From: Peng Tao <bergwolf@gmail.com>
To: Greg Kroah-Hartman <gregkh@linuxfoundation.org>
Cc: linux-kernel@vger.kernel.org,
Thomas Leibovici <thomas.leibovici@cea.fr>,
Peng Tao <tao.peng@emc.com>,
Andreas Dilger <andreas.dilger@intel.com>
Subject: [PATCH 34/48] staging/lustre/lmv: support DNE with HSM.
Date: Tue, 23 Jul 2013 00:06:55 +0800 [thread overview]

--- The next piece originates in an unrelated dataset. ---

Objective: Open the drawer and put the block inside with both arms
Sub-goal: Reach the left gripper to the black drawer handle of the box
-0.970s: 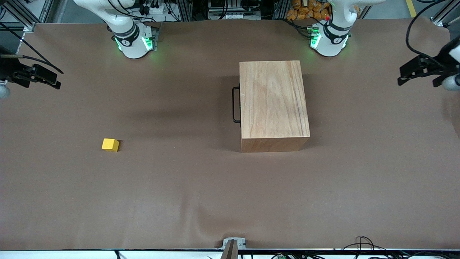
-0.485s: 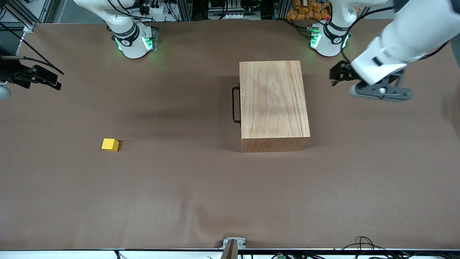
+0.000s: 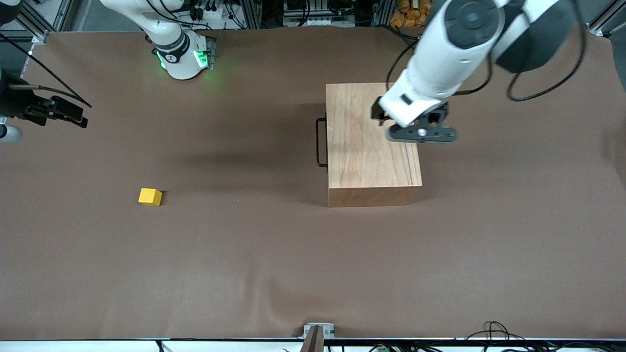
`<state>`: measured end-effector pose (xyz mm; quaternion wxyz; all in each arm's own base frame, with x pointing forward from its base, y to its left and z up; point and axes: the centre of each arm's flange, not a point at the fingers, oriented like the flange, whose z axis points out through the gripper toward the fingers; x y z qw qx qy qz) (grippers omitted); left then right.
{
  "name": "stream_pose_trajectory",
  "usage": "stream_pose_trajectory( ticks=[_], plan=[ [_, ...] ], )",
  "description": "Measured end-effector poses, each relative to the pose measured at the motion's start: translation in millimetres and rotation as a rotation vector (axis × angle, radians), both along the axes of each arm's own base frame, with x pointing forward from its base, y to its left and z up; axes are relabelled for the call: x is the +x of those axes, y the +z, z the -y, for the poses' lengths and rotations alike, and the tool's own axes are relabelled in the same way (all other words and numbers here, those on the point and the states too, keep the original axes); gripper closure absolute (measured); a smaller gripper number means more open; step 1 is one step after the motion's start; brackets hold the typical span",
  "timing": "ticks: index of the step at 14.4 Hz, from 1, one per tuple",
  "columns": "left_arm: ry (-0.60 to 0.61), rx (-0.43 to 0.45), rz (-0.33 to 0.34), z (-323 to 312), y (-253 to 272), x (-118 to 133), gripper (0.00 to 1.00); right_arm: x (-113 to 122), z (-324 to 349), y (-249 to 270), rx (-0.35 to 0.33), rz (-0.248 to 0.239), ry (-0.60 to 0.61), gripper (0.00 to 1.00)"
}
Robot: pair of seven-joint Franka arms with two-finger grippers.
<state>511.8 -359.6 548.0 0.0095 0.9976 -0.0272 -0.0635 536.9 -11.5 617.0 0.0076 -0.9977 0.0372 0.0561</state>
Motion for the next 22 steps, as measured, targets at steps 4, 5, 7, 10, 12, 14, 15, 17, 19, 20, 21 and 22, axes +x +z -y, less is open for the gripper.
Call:
stream_pose_trajectory(
  ticks=[4,5,7,10,12,14,15,17,19,20,21,22],
  plan=[
    [0.082,0.002,-0.003,65,-49,-14,0.0,0,0,0,0.0,0.0,0.001,0.0],
    [0.115,-0.003,0.003,78,-61,-15,0.0,0,-1,-1,0.0,-0.003,0.001,0.0],
    [0.187,-0.025,0.02,106,-82,-17,0.0,0,-1,-4,0.0,-0.009,0.001,0.0],
    [0.257,-0.045,0.025,141,-103,-19,0.0,0,-1,-5,0.0,-0.011,0.002,0.0],
    [0.284,-0.049,0.027,162,-115,-26,0.0,0,-1,-5,0.0,-0.012,0.002,0.0],
    [0.281,-0.016,0.048,179,-130,-38,0.0,-1,-1,-6,0.0,-0.014,0.002,0.0],
    [0.284,0.013,0.071,188,-139,-47,0.0,-1,0,-8,0.001,-0.019,0.0,0.0],
    [0.292,0.052,0.121,211,-150,-67,0.0,-2,6,-15,0.001,-0.04,-0.011,0.0],
    [0.28,0.079,0.148,227,-161,-82,0.0,-6,18,-20,0.003,-0.07,-0.033,0.0],
    [0.272,0.092,0.15,230,-170,-85,0.0,-9,27,-19,0.004,-0.076,-0.048,0.0],
    [0.266,0.102,0.149,233,-178,-87,0.0,-12,38,-16,0.007,-0.074,-0.056,0.0],
    [0.259,0.113,0.152,234,-185,-88,0.0,-15,48,-13,0.011,-0.067,-0.052,0.0]
  ],
)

Message-ID: <1374509230-3324-35-git-send-email-bergwolf@gmail.com> (raw)
In-Reply-To: <1374509230-3324-1-git-send-email-bergwolf@gmail.com>
From: Thomas Leibovici <thomas.leibovici@cea.fr>
Send HSM requests to the appropriate MDT. Split lists of fids of HSM
actions into one list per MDT.
Move kuc registration/unregistration from MDC to LMV as this is not
MDT related.
Intel-bug-id: https://jira.hpdd.intel.com/browse/LU-3365
Lustre-change: http://review.whamcloud.com/6714
Signed-off-by: Thomas Leibovici <thomas.leibovici@cea.fr>
Reviewed-by: John L. Hammond <john.hammond@intel.com>
Reviewed-by: jacques-Charles Lafoucriere <jacques-charles.lafoucriere@cea.fr>
Reviewed-by: Oleg Drokin <oleg.drokin@intel.com>
Signed-off-by: Peng Tao <tao.peng@emc.com>
Signed-off-by: Andreas Dilger <andreas.dilger@intel.com>
---
drivers/staging/lustre/lustre/lmv/lmv_obd.c | 200 ++++++++++++++++++++++-
drivers/staging/lustre/lustre/mdc/mdc_request.c | 18 +-
2 files changed, 205 insertions(+), 13 deletions(-)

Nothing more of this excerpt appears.